ARRIVI. Dal primo gennaio al 10 settembre sono 432.761 i migranti arrivati dal Mediterraneo in Grecia, Italia, Spagna e Malta, secondo l’Organizzazione internazionale per le migrazioni (Oim). Di questi 309.356 sono arrivati in Grecia, 121.139 in Italia, 2166 in Spagna e 100 a Malta. Quelli che non ce l’hanno fatta a superare l’attraversamento, e sono morti in mare, sono 2748. DA DOVE PARTONO. Il vero esodo è dalla Siria: secondo l’Unhcr, i profughi siriani sono in tutto 4 milioni, al momento dispersi tra Turchia (1,59 milioni), Libano (1,15 mln) ed Europa. Ma in Italia, secondo l’Oim, nel 2015 sono arrivati soprattutto eritrei (10.985), somali (4.958), nigeriani (4.630), siriani (3.185), gambiani (2.941) e senegalesi (2.328). In Grecia, invece, sono entrati soprattutto siriani e afgani.

DOVE SONO DIRETTI. Sono le richieste di asilo il metro per capire la destinazione dei migranti. Stando ai dati Eurostat del 2014, ci sono state 195.000 richieste di asilo in più in Europa rispetto al 2013, arrivando così a quota 626.000, il numero più alto dal 1992. La maggior parte (203.000) si sono registrate in Germania, seguita da Svezia (81.000), Italia (65.000), Francia (64.000), Ungheria (43.000), Gran Bretagna (32.000), Austria (28.000), Olanda (25.000) e Belgio (23.000).

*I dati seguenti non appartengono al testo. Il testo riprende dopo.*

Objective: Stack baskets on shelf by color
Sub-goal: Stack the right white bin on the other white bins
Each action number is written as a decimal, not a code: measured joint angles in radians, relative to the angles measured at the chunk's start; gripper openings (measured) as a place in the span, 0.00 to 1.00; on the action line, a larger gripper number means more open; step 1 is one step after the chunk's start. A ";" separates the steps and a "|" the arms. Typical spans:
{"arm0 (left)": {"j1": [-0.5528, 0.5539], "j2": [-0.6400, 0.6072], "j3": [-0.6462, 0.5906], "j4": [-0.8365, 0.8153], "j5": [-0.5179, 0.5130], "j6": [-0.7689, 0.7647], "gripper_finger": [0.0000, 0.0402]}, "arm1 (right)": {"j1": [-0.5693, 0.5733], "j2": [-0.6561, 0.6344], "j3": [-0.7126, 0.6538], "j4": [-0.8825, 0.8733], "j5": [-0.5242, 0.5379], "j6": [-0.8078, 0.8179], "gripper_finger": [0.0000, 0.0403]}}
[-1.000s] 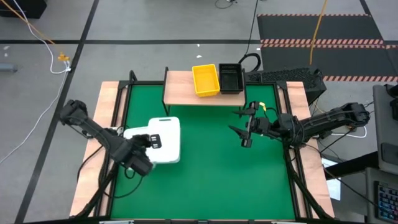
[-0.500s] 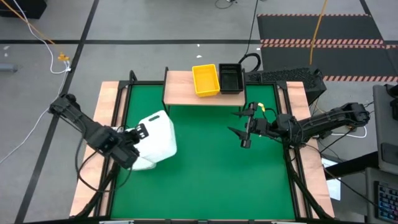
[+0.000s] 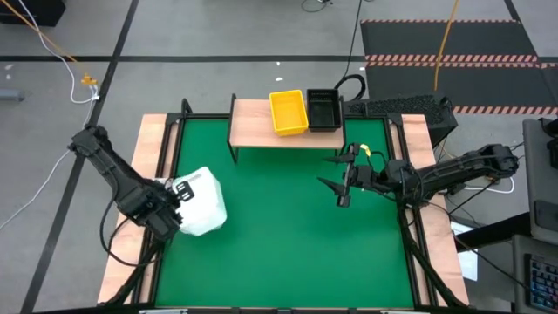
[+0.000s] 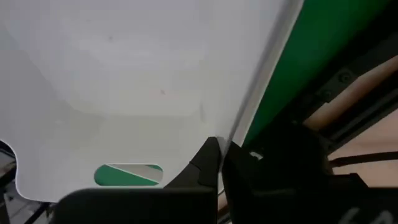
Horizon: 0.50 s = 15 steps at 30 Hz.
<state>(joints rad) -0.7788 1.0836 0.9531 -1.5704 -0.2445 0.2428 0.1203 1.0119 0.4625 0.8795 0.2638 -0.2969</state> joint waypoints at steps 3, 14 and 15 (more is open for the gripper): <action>-0.001 -0.004 0.000 0.000 -0.017 0.029 0.03 | -0.010 0.000 0.000 -0.002 0.000 0.005 0.64; 0.045 -0.005 0.034 -0.002 -0.271 0.116 0.03 | -0.025 0.001 0.000 -0.018 -0.010 0.052 0.64; 0.052 -0.005 0.032 -0.002 -0.259 0.110 0.02 | -0.027 0.003 0.000 -0.018 -0.027 0.058 0.64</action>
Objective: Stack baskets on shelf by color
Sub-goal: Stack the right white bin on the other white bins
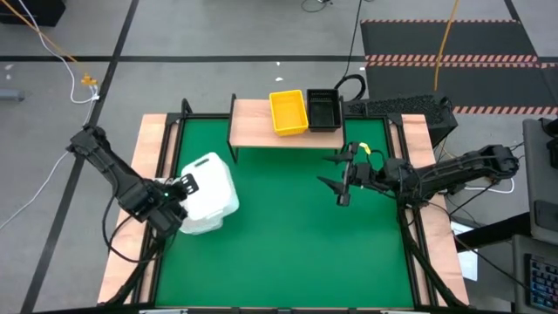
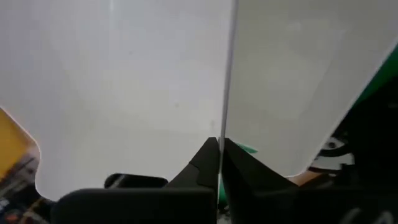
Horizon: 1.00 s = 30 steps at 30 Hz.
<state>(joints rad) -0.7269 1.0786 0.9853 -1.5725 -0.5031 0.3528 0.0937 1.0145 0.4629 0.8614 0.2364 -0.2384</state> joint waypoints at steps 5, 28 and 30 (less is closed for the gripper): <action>0.009 0.000 -0.004 0.001 0.063 -0.022 0.03 | -0.007 0.045 0.000 0.027 -0.057 0.041 0.64; -0.074 -0.116 -0.085 0.002 0.291 -0.127 0.02 | -0.060 0.249 0.002 0.220 -0.111 0.074 0.64; -0.073 -0.109 -0.126 0.000 0.284 -0.109 0.01 | -0.060 0.249 0.002 0.220 -0.111 0.074 0.64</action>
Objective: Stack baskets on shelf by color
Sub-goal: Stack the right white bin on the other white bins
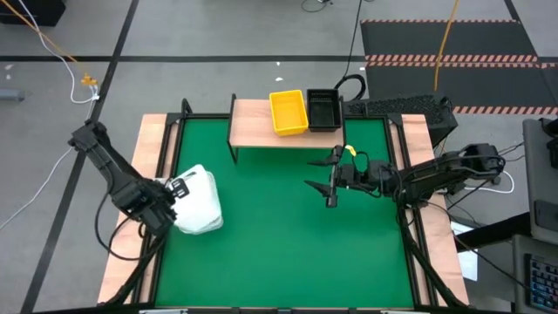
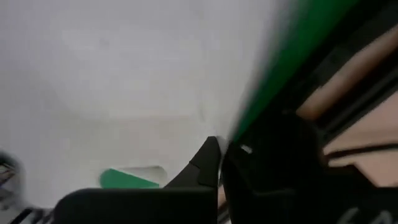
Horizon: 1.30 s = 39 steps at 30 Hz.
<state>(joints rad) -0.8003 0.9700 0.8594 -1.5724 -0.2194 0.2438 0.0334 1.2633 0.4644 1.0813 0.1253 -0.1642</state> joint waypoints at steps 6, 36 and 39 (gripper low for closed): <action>0.014 0.020 -0.024 0.000 -0.031 0.069 0.03 | 0.000 0.000 0.000 0.000 0.000 -0.005 0.64; 0.068 0.017 0.041 0.002 -0.176 -0.154 0.14 | -0.001 0.000 0.000 0.000 -0.027 -0.024 0.64; 0.068 0.020 0.057 0.002 -0.202 -0.188 0.14 | -0.001 0.000 0.000 0.000 -0.027 -0.025 0.64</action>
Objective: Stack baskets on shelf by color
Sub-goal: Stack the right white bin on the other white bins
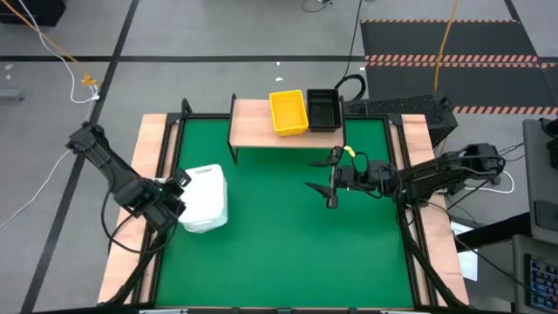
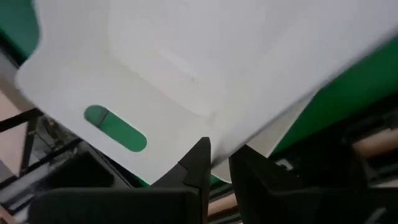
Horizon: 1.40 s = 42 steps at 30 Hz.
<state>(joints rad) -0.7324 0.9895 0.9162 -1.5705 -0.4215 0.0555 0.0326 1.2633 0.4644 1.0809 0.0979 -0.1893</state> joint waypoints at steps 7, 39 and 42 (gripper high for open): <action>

I siriani, aumentati del 144% rispetto al 2013, sono il 20% del totale, e la Germania è il maggiore destinatario delle loro richieste (41.000), seguita dalla Svezia (31.000). In Italia, invece, a fare richiesta sono soprattutto nigeriani (10.135), maliani (9.790) e gambiani (8.575). Nel 2015 le richieste di asilo in Europa sono destinate ad aumentare: solo nei primi sei mesi di quest’anno sono state oltre 400.000 le domande registrate nell’Ue.